If some of the above steps did not work, please refer to the Troubleshooting section
User Interface
You've seen most of what you need to know already and you'll see the rest as you go, but a few quick additional snippets of information in case you find this confusing.
- this icon means that PolyML is not active for this document and no Standard ML code found on this page will be executed.
- this icon means that PolyML is active for this document.
Note that by default, PolyML will never be active for documents containing no SML code. For documents containing SML code, the behavior depends on the Always Enable setting.
Also note that once you've enabled PolyML for a certain tab containing SML code, it will remain enabled until you close the tab or stop PolyML via the context menu.
Hello World
This example will demonstrate how to write SML applications using the PolyChrome.
1.
First, create an empty document called hello.html. Paste the following code into the document, and open the document with Firefox.
<!DOCTYPE html> <html> <head> <title>Hello SML World</title> <script type="application/x-polyml"> val hello_div = valOf (DOM.getElementById DOM.document "hello") val _ = DOM.setInnerHTML hello_div "Hello Graphical SML World" val paper = valOf (DOM.getElementById DOM.document "paper") val context = Canvas.getContext paper "2d" val _ = Canvas.fillStyle context "green" val _ = Canvas.fillRect context 10 10 30 50 </script> </head> <body> <h1 id="hello"></h1> <canvas id="paper"></canvas> </body> </html>
2.
That's it!
What happened here?
At first, Firefox rendered the HTML document, which is simply a blank page, because it contains an empty h1 element and an empty canvas element. Then, PolyChrome extension found the PolyML code on this page and executed it. The code used DOM library to select the h1 element and add some text into it and then used Canvas library to draw a rectangle in the canvas element.
To fully understand the above example you should be familiar with HTML and JavaScript. Even though, no JavaScript was written in this example, the usage of DOM and Canvas libraries very closely corresponds to the way you would write JavaScript. For instance, lets look at equivalent SML and JavaScript code side by side:
| Standard ML |
DOM.getElementById DOM.document "hello" |
| JavaScript |
document.getElementById("hello") |
| Remarks |
| DOM.getElementById returns an option type, which is NONE if the element does not exist in the document. JavaScript returns null in such case. |
| Standard ML |
DOM.setInnerHTML hello_div "Hello Graphical SML World" |
| JavaScript |
hello_div.innerHTML = "Hello Graphical SML World" |
| Remarks |
| Notice that in case of JavaScript, innerHTML is not a function but rather an attribute.
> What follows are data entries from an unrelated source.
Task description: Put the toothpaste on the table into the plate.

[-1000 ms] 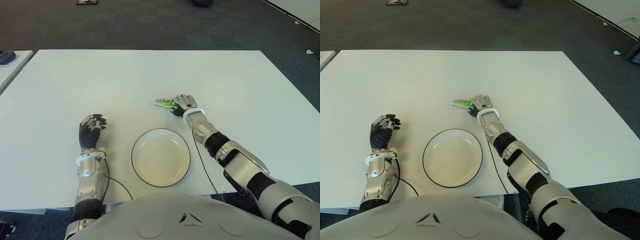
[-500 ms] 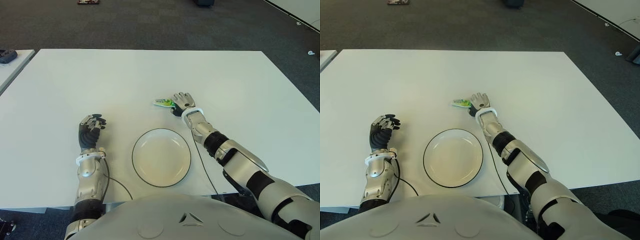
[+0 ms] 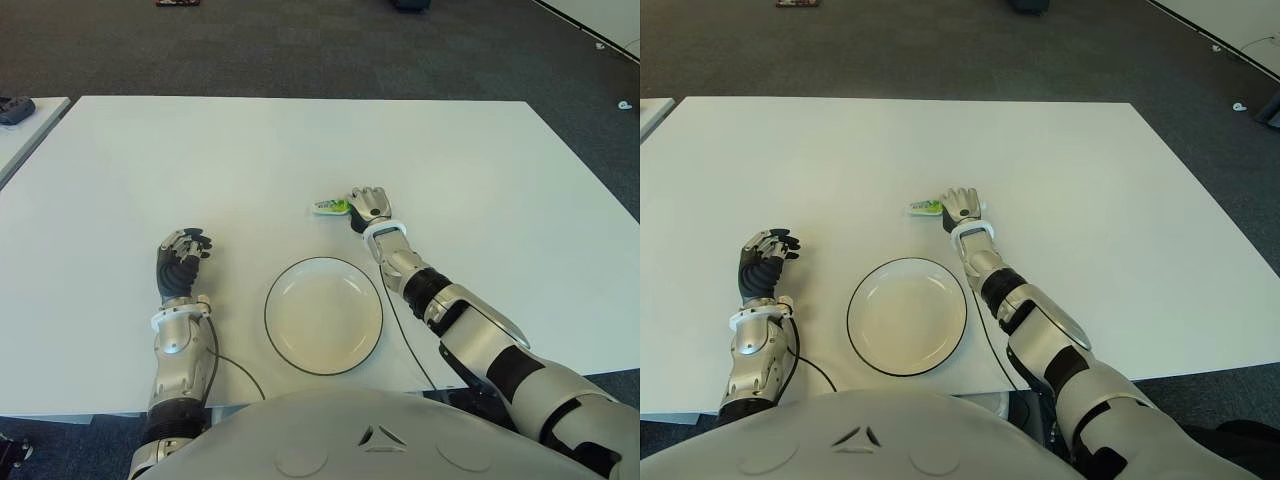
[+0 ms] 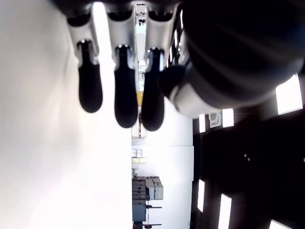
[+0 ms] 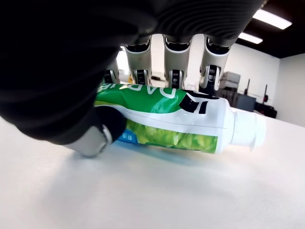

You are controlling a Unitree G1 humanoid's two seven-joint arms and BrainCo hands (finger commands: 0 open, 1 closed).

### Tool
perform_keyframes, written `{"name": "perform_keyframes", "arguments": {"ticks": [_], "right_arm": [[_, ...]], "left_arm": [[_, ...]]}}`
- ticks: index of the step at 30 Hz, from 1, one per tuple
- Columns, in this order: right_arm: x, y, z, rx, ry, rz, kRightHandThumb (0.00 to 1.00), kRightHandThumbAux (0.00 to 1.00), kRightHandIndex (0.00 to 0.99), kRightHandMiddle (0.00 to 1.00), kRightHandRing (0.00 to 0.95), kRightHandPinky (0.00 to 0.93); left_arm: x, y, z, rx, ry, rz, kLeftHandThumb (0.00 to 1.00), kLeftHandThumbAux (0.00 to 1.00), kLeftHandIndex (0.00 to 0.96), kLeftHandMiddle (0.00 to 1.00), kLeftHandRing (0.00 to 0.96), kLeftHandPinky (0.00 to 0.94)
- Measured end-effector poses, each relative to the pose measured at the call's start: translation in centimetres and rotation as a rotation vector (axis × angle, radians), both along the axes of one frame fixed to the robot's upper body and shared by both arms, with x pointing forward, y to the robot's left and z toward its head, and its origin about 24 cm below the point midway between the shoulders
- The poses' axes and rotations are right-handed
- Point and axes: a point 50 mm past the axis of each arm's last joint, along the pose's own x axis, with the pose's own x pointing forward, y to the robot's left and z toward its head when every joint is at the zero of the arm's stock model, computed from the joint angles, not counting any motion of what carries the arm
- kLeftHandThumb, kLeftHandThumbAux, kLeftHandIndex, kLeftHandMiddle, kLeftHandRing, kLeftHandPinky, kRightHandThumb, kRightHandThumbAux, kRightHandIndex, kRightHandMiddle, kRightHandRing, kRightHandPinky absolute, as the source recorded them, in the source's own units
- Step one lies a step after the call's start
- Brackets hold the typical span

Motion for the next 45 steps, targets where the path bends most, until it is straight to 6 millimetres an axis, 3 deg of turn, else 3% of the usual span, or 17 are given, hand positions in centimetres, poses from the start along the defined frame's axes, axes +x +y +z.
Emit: {"name": "perform_keyframes", "arguments": {"ticks": [6,17,21,22,31,40,45], "right_arm": [[-0.1,-0.4,-0.2,0.089,-0.043,-0.048,0.702,0.714,0.436,0.692,0.680,0.697],[-0.3,-0.8,-0.6,0.171,-0.088,-0.071,0.702,0.718,0.434,0.723,0.706,0.713],[-0.3,-1.0,-0.6,0.187,-0.100,-0.076,0.700,0.718,0.431,0.633,0.622,0.603],[-0.3,-1.0,-0.6,0.192,-0.101,-0.077,0.699,0.719,0.430,0.564,0.557,0.549],[0.0,-1.5,-0.3,0.290,-0.102,-0.105,0.698,0.721,0.421,0.287,0.277,0.289],[-0.6,-2.9,0.6,0.539,-0.106,-0.122,0.698,0.725,0.412,0.147,0.140,0.208],[-1.1,-3.1,2.4,0.751,-0.100,-0.099,0.694,0.727,0.409,0.120,0.119,0.202]], "left_arm": [[0.1,0.1,0.0,0.012,0.007,-0.005,0.706,0.716,0.428,0.507,0.508,0.495],[0.2,0.1,0.0,0.028,0.023,-0.006,0.705,0.719,0.426,0.495,0.506,0.503],[0.2,0.1,0.0,0.031,0.024,-0.007,0.704,0.719,0.426,0.499,0.512,0.511],[0.2,0.1,0.0,0.032,0.024,-0.008,0.704,0.719,0.426,0.498,0.512,0.510],[0.2,0.1,0.1,0.032,0.024,-0.006,0.704,0.718,0.427,0.501,0.514,0.511],[0.2,0.3,0.1,0.040,0.023,-0.008,0.704,0.718,0.426,0.502,0.513,0.507],[0.3,0.4,0.1,0.043,0.024,-0.008,0.704,0.718,0.427,0.500,0.510,0.506]]}}
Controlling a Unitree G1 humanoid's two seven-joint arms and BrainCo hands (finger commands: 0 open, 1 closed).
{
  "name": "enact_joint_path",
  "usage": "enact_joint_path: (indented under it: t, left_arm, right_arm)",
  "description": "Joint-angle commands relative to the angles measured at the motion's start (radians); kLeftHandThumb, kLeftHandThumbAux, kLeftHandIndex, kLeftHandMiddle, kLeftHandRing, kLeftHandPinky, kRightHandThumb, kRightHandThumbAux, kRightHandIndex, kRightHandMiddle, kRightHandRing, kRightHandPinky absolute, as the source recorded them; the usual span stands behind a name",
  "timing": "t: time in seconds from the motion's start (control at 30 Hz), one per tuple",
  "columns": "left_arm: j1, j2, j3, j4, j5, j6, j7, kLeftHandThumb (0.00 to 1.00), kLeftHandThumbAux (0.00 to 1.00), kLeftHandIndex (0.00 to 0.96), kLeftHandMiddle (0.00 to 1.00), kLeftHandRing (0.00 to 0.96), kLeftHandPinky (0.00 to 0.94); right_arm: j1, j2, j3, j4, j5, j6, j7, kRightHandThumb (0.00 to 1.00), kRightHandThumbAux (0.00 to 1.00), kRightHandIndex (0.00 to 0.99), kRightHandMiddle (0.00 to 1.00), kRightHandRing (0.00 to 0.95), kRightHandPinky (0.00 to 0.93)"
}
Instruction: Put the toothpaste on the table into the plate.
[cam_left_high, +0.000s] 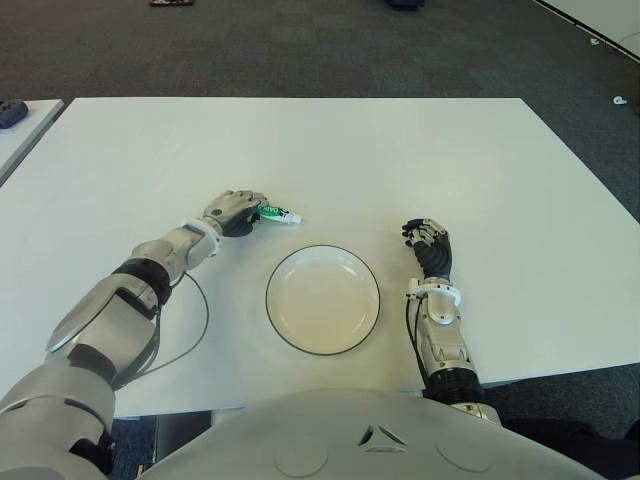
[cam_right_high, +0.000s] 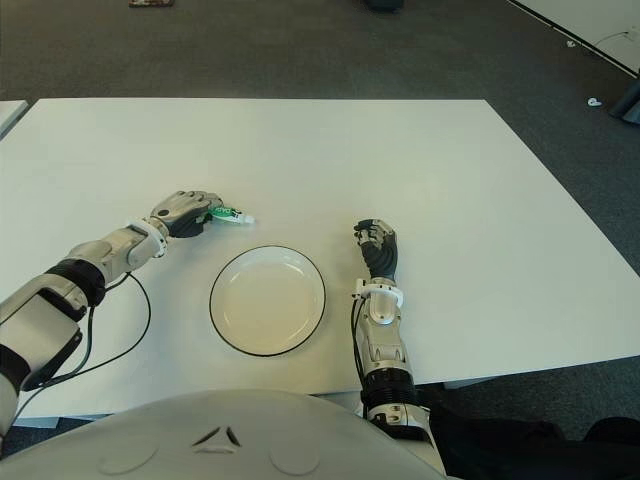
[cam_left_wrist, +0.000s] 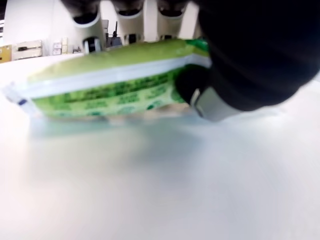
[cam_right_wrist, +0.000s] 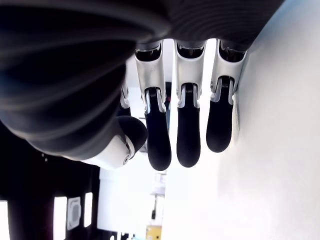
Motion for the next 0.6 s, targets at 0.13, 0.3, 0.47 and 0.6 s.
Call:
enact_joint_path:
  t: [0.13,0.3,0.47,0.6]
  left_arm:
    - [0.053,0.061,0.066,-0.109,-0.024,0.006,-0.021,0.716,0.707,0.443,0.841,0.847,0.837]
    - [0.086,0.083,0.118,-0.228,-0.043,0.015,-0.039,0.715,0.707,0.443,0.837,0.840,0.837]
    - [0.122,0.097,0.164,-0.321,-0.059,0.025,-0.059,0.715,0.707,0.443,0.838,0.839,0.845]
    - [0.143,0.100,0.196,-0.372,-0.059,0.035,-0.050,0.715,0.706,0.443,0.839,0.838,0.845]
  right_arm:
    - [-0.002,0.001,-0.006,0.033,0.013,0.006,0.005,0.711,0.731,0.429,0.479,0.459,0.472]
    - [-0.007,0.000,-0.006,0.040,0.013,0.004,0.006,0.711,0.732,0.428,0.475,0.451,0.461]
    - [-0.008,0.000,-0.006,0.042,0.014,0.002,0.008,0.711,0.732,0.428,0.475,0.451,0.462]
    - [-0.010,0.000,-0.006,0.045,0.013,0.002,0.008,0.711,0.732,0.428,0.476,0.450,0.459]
Such attributes can be accessed using the setters and getters provided in the SML DOM library. |
| Standard ML |
Canvas.fillRect context 10 10 30 50 |
| JavaScript |
context.fillRect(10,10,30,50) |
| Remarks |
| In case of SML we pass the context object to a function, whereas in JS we call the method of the object itself. |
Demos
A good way of trying out the extension is checking out the demos that can be opened via the context menu of the extension or by opening chrome://polychrome/content/demos/index.html (note that this link will only work in Firefox with PolyChrome installed).
These demos are not intended to be polished applications. They were created for a proof-of-concept reasons. Some of them, in fact, demonstrate the limitations of the extension.
Troubleshooting
Here are a few things you could take a look at to help in identifying some of the problems.
PolyML Not found
If PolyML is not installed or found on the machine, you will see this.
Click on the icon to go to settings of the extension and configure the path to your PolyML installation.
JavaScript Error Console
PolyChrome extension uses Firefox'es JavaScript Error Console, that can be opened by Tools > Error Console or by Ctrl-Shift-J. Note, that errors from all Firefox extensions or even websites are printed here, so not all of it may be reported by PolyChrome. Only JavaScript components of the extension will report errors here.
stdout
Currently, not all of the PolyML output is printed to the PolyML console in Firefox. Some of it goes to the stdout, that can be seen, for example, by opening Firefox from a terminal (e.g. on linux that would mean executing command "firefox" in the terminal)
Rebuilding Heaps
You'll find the "Rebuild Heaps" button in the settings page, in case that is your problem. For example, this could be needed if you updated the version of PolyML on your machine.
Architecture
To understand the limitations and potential applications of the PolyChrome extension, it is important to have some insight on how it works
Firefox
Firefox browser is as a collection of HTML rendering engine, DOM, JavaScript engine, networking components and many other components. When you enter a URL into the address bar and press enter, Firefox loads an HTML document from the server (or local filesystem), parses it into a Document Object Model (DOM), renders it on the screen and executes the JavaScript code embedded in the HTML document. JavaScript can modify how the document is rendered on screen and react to various user interaction events like mouse clicks and keyboard presses. DOM, which is the in memory representation of HTML, is reflected into JavaScript as a JavaScript object. Calling methods and modifying attributes of this DOM-JavaScript wrapper object affects the DOM and the way it is rendered to the user.
PolyChrome
After the document is loaded, parsed and rendered, PolyChrome looks at the DOM to see if the document contains any script tags with PolyML code. If that's the case a PolyML process is started specifically for this document. A socket communication is established between the JavaScript components and PolyML components. The code that was found on the page is sent through the socket to PolyML for evaluation.
JS FFI
Because we have this connection between JavaScript and PolyML and because JavaScript has access to DOM, we can now ask JavaScript to modify the DOM from within SML.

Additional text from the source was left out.